Goizueta has been in the top ten for quite some time now, and it’s no surprise – with a strong ethical and practical bent, this is a great school to earn a BBA.

• Strong in social enterprise, with a dedicated center and 69% of students volunteering weekly

• High international enrollment of 25%

• Top feeder for Deloitte and PriceWaterhouseCoopers, Financial Services

• Study abroad -- Goizueta BBAs may serve as interns in Linz, Austria; Bangkok, Thailand; or Kaohsiung, Taiwan

• Average salary upon graduation: $60, 357



There are no freshmen admitted to Goizueta.



To be considered for admission, applicants from Emory College must have attained 60 hours by the time of matriculation for regular admission, and 56 hours by the time of matriculation for early admission (second semester of sophomore year). AP/IB credit hours count towards this total.

Prerequisite classes include Calculus I)OR AP Calculus credit for either AB or BC Calculus (AB credit suffices), Business Economics (for Emory College students) OR Microeconomics OR AP Micro credit AND Macroeconomics OR AP Macro credit, Data and Decision Analytics OR AP Statistics credit Financial Accounting and One Continued Writing (CWR) course in the College. You must complete the majority of GERs.

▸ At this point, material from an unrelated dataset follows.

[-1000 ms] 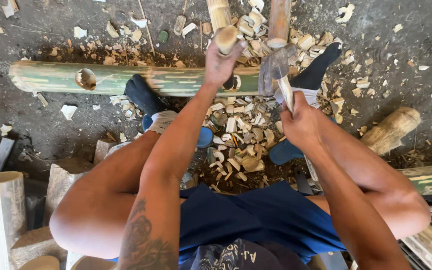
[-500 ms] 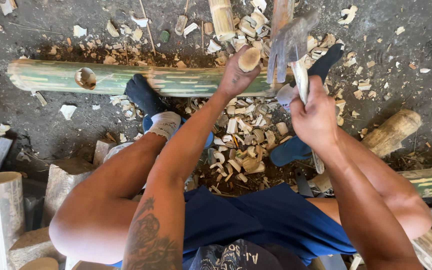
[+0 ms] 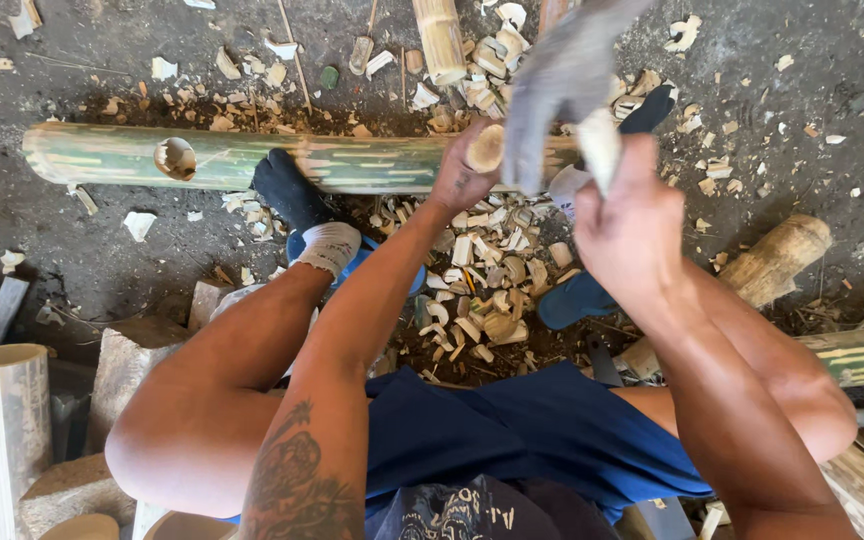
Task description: The person uses a chisel and mallet to carve a hole into a bamboo pole, then measures and marks another pole with a tape measure and pencil.
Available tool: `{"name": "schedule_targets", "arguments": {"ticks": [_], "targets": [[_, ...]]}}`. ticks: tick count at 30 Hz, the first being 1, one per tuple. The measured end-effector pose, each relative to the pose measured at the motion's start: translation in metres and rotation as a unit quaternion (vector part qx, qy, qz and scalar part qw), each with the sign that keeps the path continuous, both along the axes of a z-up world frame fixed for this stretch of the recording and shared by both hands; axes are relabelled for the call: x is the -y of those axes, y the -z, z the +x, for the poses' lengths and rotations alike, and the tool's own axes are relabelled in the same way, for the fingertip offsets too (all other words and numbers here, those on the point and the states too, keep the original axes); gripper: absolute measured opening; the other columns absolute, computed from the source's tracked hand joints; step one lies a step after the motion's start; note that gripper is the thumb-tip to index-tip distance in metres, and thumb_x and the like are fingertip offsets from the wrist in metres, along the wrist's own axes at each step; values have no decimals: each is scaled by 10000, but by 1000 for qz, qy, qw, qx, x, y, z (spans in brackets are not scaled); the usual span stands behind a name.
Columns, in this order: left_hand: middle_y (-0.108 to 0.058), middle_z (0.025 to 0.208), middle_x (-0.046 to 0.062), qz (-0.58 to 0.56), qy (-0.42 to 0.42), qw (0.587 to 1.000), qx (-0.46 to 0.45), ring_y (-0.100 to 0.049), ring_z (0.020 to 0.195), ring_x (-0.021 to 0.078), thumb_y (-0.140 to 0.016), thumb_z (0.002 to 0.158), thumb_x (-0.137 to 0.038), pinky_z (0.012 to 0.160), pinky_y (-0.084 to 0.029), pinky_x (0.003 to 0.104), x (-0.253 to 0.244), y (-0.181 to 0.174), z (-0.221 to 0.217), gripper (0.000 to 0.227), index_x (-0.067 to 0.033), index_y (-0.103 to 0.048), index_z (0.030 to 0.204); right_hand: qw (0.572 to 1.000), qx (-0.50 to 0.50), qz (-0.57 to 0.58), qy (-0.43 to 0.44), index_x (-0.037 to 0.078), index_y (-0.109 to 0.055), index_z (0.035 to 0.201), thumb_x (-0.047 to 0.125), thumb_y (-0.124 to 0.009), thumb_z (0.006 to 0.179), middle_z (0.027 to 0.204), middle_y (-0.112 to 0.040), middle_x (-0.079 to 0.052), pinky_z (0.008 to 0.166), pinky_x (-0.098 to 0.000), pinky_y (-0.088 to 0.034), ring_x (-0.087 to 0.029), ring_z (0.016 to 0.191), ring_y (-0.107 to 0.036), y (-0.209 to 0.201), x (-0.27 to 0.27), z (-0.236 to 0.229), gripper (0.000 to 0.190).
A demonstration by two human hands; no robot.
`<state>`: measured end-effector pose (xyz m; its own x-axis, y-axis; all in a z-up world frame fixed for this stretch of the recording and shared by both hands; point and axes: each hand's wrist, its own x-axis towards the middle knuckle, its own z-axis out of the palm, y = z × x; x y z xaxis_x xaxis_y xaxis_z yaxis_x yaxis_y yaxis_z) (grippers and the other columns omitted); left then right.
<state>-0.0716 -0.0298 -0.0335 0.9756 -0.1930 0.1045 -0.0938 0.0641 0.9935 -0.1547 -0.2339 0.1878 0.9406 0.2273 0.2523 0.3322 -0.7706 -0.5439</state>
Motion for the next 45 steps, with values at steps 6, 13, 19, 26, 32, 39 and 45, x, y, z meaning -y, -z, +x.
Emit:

A 3.3 freshman/sophomore GPA or above is expected.


The Goizueta Business School's BBA program is designed for students who have spent one year or more at Emory or Oxford College, regardless of the number of credits earned or years spent at another institution. Prospective transfer students are encouraged to apply directly to Emory College, with the plan of spending two semesters at Emory before being eligible to apply and matriculate to the Goizueta Business School.